一方でその彼女の存在感を上回るのが室田日出夫。
わざとくさいメイクとつけ髭で、日本を裏で牛耳る大企業会長の
老人を演じる。杉本綾の『花と蛇』みたいな話なのだが、
それに比べるとリアル感はゼロ、予算は無し、学芸会みたいな
演技と演出なのに、面白さはダンチでこっちの方が上、というのは
いったいどういうことか。
“フィクション”に開き直る、というその開き直り方の性根の
座り具合、としか説明のしようがない。
いや、開き直りでもしなければ、
「クリトリスを切り取って、喉の奥に移植してくれたまえ」
などというセリフが出ようハズがない。

室田の息子役に南条竜也、『変身忍者嵐』『鉄人タイガーセブン』の
ファンなら涙必至の迷・演技。くわしくは言わない、映画館で
衝撃を味わってほしい。で、室田の用心棒が中田博久。
キャプテン・サラーと変身忍者嵐とキャプテン・ウルトラが
出ているわけですな。
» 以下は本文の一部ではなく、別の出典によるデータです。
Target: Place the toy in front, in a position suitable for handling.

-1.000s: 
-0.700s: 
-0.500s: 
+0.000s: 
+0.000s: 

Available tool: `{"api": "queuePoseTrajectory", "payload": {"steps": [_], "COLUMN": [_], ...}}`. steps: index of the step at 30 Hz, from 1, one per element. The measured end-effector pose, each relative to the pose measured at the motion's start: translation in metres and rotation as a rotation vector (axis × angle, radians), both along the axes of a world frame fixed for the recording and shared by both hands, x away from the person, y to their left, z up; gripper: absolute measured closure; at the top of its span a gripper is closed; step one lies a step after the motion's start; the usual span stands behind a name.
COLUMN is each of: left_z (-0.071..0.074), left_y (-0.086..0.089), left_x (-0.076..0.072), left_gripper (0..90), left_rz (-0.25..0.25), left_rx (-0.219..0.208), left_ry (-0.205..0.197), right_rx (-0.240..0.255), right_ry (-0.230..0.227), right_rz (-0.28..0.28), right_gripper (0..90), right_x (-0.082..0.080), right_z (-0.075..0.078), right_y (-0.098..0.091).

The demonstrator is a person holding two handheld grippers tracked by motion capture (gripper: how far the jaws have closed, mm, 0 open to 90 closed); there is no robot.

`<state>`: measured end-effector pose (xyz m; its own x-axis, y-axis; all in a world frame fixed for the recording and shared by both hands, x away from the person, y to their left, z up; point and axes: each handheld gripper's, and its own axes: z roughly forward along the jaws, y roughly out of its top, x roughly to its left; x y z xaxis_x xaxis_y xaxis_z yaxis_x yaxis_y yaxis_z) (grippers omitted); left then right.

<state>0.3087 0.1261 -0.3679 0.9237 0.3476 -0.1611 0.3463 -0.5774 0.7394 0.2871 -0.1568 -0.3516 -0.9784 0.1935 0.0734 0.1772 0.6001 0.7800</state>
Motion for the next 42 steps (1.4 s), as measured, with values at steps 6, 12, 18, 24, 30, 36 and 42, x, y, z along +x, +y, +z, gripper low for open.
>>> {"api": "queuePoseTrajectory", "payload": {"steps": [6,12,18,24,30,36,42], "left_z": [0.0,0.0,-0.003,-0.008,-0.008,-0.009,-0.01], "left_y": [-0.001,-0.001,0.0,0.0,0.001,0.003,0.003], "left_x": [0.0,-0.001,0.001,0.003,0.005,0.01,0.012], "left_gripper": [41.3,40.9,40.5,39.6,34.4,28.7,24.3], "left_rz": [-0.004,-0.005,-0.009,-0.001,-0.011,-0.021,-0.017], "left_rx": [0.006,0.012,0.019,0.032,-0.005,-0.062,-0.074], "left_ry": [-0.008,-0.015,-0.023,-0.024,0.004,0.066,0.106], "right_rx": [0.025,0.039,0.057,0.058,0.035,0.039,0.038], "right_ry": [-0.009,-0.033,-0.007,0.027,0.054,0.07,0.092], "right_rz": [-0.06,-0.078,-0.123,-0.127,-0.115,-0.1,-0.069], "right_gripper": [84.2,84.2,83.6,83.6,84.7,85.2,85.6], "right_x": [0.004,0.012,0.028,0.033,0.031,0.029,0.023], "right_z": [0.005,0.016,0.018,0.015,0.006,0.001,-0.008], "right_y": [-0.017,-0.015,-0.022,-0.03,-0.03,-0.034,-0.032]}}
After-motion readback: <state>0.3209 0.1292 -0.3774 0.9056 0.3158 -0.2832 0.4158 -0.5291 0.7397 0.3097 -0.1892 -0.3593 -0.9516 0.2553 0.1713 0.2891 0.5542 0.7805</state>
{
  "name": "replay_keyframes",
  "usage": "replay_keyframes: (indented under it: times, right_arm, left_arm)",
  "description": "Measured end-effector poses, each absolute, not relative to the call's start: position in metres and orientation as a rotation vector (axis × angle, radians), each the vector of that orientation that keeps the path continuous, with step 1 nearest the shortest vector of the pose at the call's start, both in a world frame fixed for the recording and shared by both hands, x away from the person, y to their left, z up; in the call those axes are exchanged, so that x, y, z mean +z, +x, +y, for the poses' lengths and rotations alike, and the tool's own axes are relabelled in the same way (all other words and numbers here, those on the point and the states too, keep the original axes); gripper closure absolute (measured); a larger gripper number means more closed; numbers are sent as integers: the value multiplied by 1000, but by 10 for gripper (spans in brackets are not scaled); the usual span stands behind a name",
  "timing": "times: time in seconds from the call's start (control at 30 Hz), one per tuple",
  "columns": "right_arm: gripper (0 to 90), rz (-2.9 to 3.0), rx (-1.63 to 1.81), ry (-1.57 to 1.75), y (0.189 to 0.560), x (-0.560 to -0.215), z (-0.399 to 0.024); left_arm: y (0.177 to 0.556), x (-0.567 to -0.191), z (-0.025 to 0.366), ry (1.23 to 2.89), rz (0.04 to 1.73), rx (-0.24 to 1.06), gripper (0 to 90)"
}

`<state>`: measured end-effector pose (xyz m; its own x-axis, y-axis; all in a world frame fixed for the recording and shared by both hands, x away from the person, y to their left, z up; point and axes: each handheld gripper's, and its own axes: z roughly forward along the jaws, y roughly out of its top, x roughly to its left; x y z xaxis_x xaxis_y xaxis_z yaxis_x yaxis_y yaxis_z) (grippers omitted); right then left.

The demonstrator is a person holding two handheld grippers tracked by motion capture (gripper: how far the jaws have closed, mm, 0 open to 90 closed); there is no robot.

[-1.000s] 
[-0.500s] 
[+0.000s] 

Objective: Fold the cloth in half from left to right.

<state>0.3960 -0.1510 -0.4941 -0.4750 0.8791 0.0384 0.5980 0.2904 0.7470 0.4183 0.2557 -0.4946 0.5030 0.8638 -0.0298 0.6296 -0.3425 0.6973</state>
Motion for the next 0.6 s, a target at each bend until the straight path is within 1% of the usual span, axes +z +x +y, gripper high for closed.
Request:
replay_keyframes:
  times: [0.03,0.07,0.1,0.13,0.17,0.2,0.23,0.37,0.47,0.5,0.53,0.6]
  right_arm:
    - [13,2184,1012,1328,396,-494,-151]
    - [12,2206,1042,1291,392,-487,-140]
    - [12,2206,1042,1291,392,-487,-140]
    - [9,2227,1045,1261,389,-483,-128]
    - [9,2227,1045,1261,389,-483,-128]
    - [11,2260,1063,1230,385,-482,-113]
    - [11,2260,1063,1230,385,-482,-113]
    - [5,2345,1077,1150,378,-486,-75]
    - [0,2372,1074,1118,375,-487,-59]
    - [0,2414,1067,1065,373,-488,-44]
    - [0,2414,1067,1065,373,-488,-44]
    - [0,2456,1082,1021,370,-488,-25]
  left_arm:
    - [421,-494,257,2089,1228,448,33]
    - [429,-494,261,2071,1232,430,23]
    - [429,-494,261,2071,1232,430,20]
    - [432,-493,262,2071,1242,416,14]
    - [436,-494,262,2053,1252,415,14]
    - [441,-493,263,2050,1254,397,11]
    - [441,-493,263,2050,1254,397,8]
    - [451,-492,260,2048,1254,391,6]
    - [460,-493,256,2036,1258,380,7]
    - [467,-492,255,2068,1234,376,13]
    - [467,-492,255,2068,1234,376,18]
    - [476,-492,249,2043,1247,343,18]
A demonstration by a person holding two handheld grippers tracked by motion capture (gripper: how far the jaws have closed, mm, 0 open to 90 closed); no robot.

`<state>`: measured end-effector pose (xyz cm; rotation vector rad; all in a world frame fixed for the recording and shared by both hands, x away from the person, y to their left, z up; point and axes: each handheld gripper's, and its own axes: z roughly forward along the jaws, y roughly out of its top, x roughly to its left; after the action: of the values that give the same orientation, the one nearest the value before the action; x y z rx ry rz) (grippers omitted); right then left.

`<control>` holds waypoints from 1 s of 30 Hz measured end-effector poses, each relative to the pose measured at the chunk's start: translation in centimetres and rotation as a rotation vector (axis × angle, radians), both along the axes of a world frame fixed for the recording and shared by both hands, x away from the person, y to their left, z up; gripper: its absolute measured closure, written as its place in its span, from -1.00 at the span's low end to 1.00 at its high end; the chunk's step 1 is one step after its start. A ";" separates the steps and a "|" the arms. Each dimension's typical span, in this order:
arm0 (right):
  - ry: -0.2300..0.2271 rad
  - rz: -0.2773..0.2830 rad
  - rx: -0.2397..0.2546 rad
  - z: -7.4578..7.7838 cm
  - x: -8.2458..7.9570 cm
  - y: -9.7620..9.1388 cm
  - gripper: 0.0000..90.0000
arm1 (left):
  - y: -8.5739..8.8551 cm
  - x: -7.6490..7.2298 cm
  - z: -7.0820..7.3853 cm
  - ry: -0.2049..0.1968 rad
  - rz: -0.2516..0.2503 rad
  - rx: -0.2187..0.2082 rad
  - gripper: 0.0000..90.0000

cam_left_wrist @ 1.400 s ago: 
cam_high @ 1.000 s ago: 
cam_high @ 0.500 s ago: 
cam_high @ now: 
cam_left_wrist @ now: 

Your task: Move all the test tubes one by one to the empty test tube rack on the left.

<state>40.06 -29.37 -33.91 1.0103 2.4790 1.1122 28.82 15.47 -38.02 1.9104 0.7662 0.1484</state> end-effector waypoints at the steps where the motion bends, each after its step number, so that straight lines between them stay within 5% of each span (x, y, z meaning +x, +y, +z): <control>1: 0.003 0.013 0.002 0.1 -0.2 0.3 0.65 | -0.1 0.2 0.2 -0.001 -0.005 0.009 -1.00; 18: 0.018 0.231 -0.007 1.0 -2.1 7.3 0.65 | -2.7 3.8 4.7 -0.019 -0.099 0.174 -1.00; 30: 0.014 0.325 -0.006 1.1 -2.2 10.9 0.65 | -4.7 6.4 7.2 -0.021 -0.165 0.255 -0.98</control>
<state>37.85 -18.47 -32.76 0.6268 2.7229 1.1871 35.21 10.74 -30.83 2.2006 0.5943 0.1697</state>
さらには室田が『ジャイアント・ロボ』で
BF団の幹部ブラック・ダイヤを演じていたときの同僚レッド・コブラ
(三重街恒二。キャプテン・ウルトラにも出てたね)がオカマ役で出演
している。

主人公の久美(役名も久美)が本当に愛するボクサーくずれのホストに
モノホン・ホストの千葉哲也。この人、還暦すぎた今でも現役ホストと
して活躍している人物として、今もときどきワイドショーなどに
取り上げられます。あと、外せないのがワンシーンの特出、
大泉滉。トルコ風呂のオーナー役で、神棚に向い“クロチンコ
シロチンコ……”と怪しげなお祈りを唱えておりました。

クリトリスを移植する医者に渡辺文雄。彼だけ、山本薩夫
映画か、というようなクソ真面目演技をしているのがまたヘン
なんだけど、まあ、確かにこんな役をやっていては娘に
「お父さん、私が学校でいじめられるからもう悪役はやめて!」
と言われるのも無理はない。事実、この1975年から渡辺は
仕事をテレビにシフトして『食いしん坊万歳!』のレポーター役
をはじめ、映画出演を急速に減らしていく。
ちょうど東映が映画業界の経営不振で、これまでの映画のように
金をかけられなくなっていったのがこの1975年。
今回の奇想天外シネマテークで上映する4本が全て1975年作品
であることも故無しとしない。
単なるB級映画であっても、全部時代の子、なのである。

出て、Tくんと別れて帰宅。昼から何も食べてない。
昨日のモツを刻んで茹で汁に味をつけ、大根の千切りと飯を
加えて煮て、モツ雑炊を作る。美味。
それとオクラおろしでホッピー。
資料用にコロンボのDVDをかけたら、全編見てしまった。